# Work request:
Below are the records; reproduce all of them exactly but without any images.

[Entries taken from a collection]
= = = =

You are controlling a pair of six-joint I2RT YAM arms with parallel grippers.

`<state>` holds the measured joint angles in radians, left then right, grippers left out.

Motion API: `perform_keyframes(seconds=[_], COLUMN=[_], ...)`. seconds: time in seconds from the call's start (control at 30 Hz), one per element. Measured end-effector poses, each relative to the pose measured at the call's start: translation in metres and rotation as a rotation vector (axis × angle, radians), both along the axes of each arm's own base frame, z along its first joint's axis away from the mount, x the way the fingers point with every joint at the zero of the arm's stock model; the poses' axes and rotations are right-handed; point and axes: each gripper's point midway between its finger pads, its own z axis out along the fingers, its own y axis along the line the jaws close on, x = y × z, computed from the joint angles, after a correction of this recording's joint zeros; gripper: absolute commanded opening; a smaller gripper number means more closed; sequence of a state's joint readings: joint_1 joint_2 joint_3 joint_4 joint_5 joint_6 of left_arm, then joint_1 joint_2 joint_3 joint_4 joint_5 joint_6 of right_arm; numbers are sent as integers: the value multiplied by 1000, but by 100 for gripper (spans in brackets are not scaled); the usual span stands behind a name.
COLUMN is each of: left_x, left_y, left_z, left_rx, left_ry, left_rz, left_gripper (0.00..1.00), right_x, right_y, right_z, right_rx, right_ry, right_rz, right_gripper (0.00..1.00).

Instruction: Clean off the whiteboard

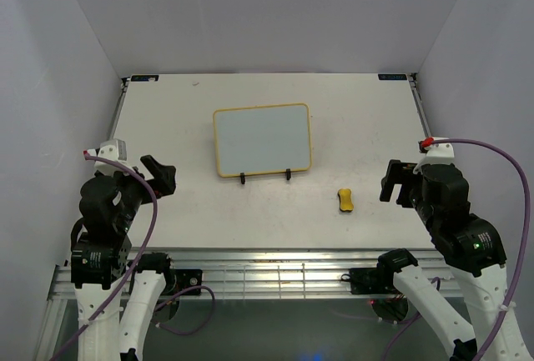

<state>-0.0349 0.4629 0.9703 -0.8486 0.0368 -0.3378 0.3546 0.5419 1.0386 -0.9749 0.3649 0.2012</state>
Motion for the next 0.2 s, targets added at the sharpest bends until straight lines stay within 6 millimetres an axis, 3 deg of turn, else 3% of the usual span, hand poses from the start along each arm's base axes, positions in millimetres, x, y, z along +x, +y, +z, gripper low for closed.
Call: perform_keyframes(seconds=[0.2], left_x=[0], left_y=[-1], left_z=[1], left_rx=[-1], left_ry=[-5], left_rz=[-4], left_gripper=[98], right_x=[0], right_y=[0], right_z=[0], right_rx=[0], right_ry=[0], right_rz=[0], right_gripper=[90])
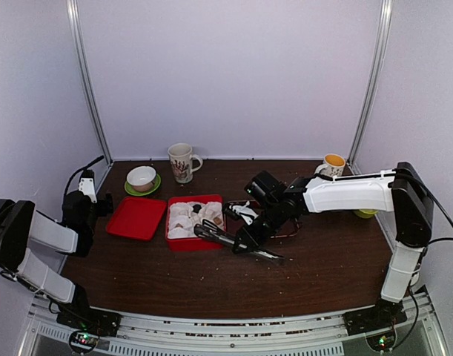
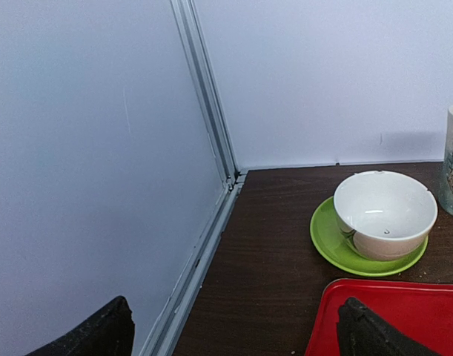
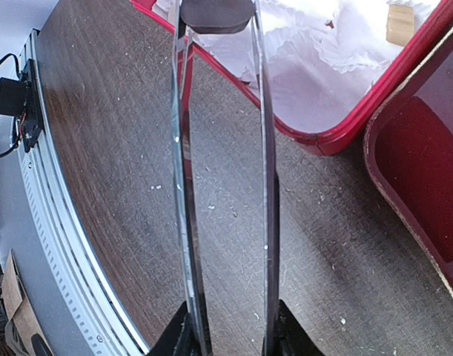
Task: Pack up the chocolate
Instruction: Place the fake chocolate in the empty pocket of the box.
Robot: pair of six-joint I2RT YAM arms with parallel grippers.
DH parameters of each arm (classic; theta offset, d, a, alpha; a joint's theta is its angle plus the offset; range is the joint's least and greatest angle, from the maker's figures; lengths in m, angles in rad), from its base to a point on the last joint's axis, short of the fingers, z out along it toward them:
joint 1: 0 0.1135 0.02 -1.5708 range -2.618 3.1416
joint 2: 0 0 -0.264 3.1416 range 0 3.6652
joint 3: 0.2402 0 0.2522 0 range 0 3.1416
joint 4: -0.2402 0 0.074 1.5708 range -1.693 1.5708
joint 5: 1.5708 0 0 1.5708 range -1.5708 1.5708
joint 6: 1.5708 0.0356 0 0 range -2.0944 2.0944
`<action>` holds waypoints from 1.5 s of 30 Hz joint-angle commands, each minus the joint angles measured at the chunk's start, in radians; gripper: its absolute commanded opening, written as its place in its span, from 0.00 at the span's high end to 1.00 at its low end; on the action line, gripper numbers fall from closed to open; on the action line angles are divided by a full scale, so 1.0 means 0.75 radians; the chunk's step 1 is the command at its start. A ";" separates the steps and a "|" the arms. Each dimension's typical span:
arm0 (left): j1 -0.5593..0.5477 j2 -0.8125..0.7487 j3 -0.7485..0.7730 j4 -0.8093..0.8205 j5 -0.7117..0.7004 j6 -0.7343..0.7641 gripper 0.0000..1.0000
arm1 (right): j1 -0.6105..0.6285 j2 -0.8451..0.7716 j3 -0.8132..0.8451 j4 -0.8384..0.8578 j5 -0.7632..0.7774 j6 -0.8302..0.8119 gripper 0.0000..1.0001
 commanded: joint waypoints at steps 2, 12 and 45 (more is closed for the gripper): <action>0.008 0.006 0.026 0.038 -0.012 -0.014 0.02 | -0.010 0.033 0.067 -0.043 -0.038 -0.034 0.69; 0.007 0.006 0.026 0.036 -0.011 -0.014 0.02 | -0.015 0.034 0.071 -0.030 -0.054 -0.041 0.66; 0.008 0.006 0.025 0.038 -0.012 -0.014 0.02 | -0.078 -0.124 -0.027 0.115 0.043 0.014 0.59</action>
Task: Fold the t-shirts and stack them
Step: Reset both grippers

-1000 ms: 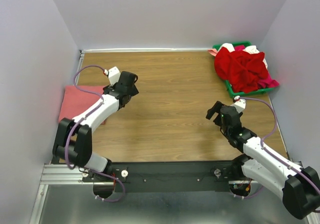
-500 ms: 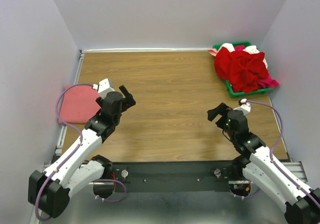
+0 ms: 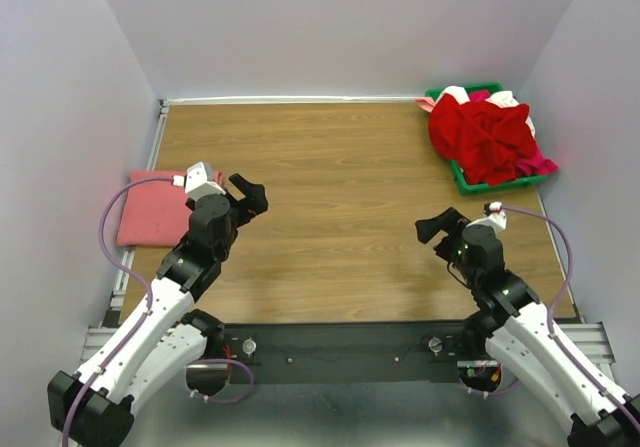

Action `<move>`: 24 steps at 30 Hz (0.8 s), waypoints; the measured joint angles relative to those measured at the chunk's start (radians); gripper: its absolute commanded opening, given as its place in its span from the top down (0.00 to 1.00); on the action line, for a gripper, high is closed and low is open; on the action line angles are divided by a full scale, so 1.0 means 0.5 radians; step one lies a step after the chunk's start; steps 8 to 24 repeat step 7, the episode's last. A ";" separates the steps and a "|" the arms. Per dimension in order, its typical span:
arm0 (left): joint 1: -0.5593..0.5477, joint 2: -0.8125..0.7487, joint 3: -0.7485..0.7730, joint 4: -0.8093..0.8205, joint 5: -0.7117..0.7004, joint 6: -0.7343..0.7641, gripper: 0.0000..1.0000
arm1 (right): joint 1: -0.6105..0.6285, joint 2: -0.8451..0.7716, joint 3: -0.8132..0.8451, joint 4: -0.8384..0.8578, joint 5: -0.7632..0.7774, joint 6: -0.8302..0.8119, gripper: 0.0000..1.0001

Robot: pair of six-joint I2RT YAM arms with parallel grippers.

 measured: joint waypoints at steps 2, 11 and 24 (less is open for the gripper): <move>0.000 0.031 0.001 -0.001 0.008 -0.007 0.01 | 0.000 -0.021 0.000 -0.018 -0.008 0.003 0.00; 0.000 0.121 0.002 -0.019 0.018 -0.028 0.01 | 0.000 -0.071 0.000 -0.042 -0.030 0.003 0.00; 0.000 0.121 0.002 -0.019 0.018 -0.028 0.01 | 0.000 -0.071 0.000 -0.042 -0.030 0.003 0.00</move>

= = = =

# Answer below:
You are controlling a pair of six-joint I2RT YAM arms with parallel grippers.

`<state>` holds the measured joint angles in radians, left then right, grippers left out.

Motion API: `perform_keyframes(seconds=[_], COLUMN=[_], ...)`. seconds: time in seconds from the call's start (control at 30 Hz), one per element. Measured end-effector poses, each relative to the pose measured at the call's start: translation in metres and rotation as a rotation vector (axis × angle, radians), both along the axes of each arm's own base frame, z along its first joint's axis away from the mount, x the way the fingers point with every joint at the zero of the arm's stock model; the poses' axes and rotations are right-handed; point and axes: each gripper's point midway between its finger pads, its own z axis out along the fingers, its own y axis along the line the jaws close on, x = y × z, computed from the joint angles, after a correction of this recording's joint zeros; gripper: absolute commanded opening; a smaller gripper number means more closed; sequence of a state's joint readings: joint_1 joint_2 joint_3 joint_4 joint_5 joint_6 of left_arm, then joint_1 joint_2 joint_3 joint_4 joint_5 joint_6 of right_arm; numbers are sent as integers: the value multiplied by 1000, but by 100 for gripper (spans in brackets are not scaled); the usual span stands behind a name.
COLUMN is each of: left_x, left_y, left_z, left_rx, left_ry, left_rz, left_gripper (0.00..1.00), right_x, right_y, right_z, right_rx, right_ry, right_rz, right_gripper (0.00..1.00).

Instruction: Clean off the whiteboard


<state>-0.0349 0.4629 0.9703 -0.8486 0.0368 -0.3378 0.3546 0.5419 1.0386 -0.9749 0.3649 0.2012</state>
Motion for the next 0.2 s, targets added at the sharpest bends until straight lines stay within 6 millimetres an axis, 3 deg of turn, else 3% of the usual span, hand poses from the start along each arm's base axes, positions in millimetres, x, y, z along +x, +y, +z, gripper low for closed.
Call: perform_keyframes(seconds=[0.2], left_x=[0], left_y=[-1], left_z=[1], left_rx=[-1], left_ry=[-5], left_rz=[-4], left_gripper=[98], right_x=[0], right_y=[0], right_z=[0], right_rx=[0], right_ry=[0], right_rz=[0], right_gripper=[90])
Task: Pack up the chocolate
Instruction: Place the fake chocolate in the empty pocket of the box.
Robot: pair of six-joint I2RT YAM arms with parallel grippers.
DH parameters of each arm (classic; theta offset, d, a, alpha; a joint's theta is its angle plus the offset; range is the joint's least and greatest angle, from the maker's figures; lengths in m, angles in rad), from its base to a point on the last joint's axis, short of the fingers, z out along it toward them:
joint 1: 0 0.1135 0.02 -1.5708 range -2.618 3.1416
joint 2: 0 0 -0.264 3.1416 range 0 3.6652
joint 3: 0.2402 0 0.2522 0 range 0 3.1416
joint 4: -0.2402 0 0.074 1.5708 range -1.693 1.5708
joint 5: 1.5708 0 0 1.5708 range -1.5708 1.5708
joint 6: 1.5708 0.0356 0 0 range -2.0944 2.0944
`<action>` holds waypoints from 1.5 s of 30 Hz joint-angle commands, each minus the joint angles measured at the chunk's start, in radians; gripper: its absolute commanded opening, written as its place in its span, from 0.00 at the span's high end to 1.00 at its low end; on the action line, gripper numbers fall from closed to open; on the action line angles are divided by a full scale, so 1.0 means 0.75 radians; the chunk's step 1 is the command at its start. A ";" separates the steps and a "|" the arms. Each dimension's typical span:
arm0 (left): j1 -0.5593..0.5477 j2 -0.8125..0.7487 j3 -0.7485..0.7730 j4 -0.8093..0.8205 j5 -0.7117..0.7004 j6 -0.7343..0.7641 gripper 0.0000..1.0000
arm1 (right): j1 -0.6105..0.6285 j2 -0.8451..0.7716 j3 -0.8132..0.8451 j4 -0.8384..0.8578 j5 -0.7632..0.7774 j6 -0.8302..0.8119 gripper 0.0000..1.0001
 commanded: joint waypoints at steps 2, 12 and 45 (more is closed for the gripper): <action>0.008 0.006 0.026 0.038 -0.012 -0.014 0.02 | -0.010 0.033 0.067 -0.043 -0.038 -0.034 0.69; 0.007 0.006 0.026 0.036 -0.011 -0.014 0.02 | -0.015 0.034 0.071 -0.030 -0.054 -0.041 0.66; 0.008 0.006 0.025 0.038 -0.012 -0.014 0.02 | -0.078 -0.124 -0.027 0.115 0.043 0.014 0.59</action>
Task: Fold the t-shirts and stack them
Step: Reset both grippers

-1000 ms: 
-500 ms: 
+0 ms: 

Action `<move>`: 24 steps at 30 Hz (0.8 s), waypoints; the measured joint angles relative to those measured at the chunk's start (radians); gripper: its absolute commanded opening, given as its place in its span from the top down (0.00 to 1.00); on the action line, for a gripper, high is closed and low is open; on the action line angles are divided by a full scale, so 1.0 means 0.5 radians; step one lies a step after the chunk's start; steps 8 to 24 repeat step 7, the episode's last. A ";" separates the steps and a "|" the arms. Per dimension in order, its typical span:
arm0 (left): joint 1: -0.5593..0.5477, joint 2: -0.8125..0.7487, joint 3: -0.7485..0.7730, joint 4: -0.8093..0.8205, joint 5: -0.7117..0.7004, joint 6: -0.7343..0.7641, gripper: 0.0000..1.0000
arm1 (right): joint 1: -0.6105..0.6285, joint 2: -0.8451..0.7716, joint 3: -0.8132..0.8451, joint 4: -0.8384..0.8578, joint 5: -0.7632..0.7774, joint 6: -0.8302..0.8119, gripper: 0.0000..1.0001

Robot: pair of six-joint I2RT YAM arms with parallel grippers.

 measured: joint waypoints at steps 2, 11 and 24 (less is open for the gripper): <move>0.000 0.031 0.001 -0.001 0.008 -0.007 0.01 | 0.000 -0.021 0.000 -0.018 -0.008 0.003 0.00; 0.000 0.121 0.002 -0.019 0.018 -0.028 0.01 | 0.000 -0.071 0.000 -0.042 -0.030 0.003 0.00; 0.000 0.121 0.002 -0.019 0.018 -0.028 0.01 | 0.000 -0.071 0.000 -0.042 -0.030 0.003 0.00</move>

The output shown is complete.